◆ **Instructions to follow**
The line containing "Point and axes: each" and every line after it, through the last one below: output exactly these and nothing else.

◆ **Data extract**
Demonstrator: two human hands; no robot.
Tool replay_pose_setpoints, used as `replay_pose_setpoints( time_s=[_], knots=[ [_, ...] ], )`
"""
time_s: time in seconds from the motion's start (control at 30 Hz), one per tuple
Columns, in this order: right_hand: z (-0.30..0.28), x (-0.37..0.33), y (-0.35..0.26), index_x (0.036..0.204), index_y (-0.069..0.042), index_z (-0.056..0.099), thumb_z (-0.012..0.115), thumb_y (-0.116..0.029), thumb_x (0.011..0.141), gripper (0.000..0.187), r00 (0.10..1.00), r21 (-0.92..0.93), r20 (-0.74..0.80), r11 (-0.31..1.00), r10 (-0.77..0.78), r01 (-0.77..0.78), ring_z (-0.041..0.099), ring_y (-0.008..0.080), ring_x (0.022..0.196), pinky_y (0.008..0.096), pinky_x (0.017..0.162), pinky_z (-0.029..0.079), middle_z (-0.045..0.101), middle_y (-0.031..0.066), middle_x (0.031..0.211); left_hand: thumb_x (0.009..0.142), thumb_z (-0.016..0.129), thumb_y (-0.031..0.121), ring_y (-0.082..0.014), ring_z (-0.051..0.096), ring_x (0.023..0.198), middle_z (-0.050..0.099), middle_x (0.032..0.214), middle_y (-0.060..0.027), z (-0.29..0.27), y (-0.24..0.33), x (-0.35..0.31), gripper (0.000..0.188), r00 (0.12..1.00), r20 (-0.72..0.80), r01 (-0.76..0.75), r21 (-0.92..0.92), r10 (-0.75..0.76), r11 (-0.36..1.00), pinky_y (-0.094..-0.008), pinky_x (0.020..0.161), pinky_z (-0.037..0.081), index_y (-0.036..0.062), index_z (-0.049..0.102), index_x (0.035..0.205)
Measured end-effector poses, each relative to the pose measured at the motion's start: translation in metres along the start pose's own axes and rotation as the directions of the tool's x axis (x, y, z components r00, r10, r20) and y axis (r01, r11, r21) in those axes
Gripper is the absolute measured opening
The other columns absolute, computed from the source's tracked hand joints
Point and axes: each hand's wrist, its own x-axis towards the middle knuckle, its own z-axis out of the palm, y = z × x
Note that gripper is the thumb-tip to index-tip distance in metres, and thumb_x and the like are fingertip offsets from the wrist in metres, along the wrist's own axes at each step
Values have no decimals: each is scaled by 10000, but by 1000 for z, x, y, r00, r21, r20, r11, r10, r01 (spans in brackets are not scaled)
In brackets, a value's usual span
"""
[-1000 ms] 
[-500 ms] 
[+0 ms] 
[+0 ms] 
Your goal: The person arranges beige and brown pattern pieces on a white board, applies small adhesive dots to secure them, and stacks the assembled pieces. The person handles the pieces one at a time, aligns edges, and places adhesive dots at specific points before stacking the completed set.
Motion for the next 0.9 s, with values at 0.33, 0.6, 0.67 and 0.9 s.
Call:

◆ **Your solution**
Point and axes: each hand's wrist, its own x-axis towards the middle knuckle, its own z-axis out of the palm, y = z × x
Note that gripper is the thumb-tip to index-tip distance in metres, and thumb_x and the like are fingertip offsets from the wrist in metres, along the wrist's own axes at each step
Values have no decimals: each is scaled by 10000, but by 1000 for z, x, y, r00, r21, r20, r11, r10, r01 (spans in brackets are not scaled)
In brackets, a value's usual span
"""
[-1000 ms] 
[-500 ms] 
[+0 ms] 
[+0 ms] 
Your goal: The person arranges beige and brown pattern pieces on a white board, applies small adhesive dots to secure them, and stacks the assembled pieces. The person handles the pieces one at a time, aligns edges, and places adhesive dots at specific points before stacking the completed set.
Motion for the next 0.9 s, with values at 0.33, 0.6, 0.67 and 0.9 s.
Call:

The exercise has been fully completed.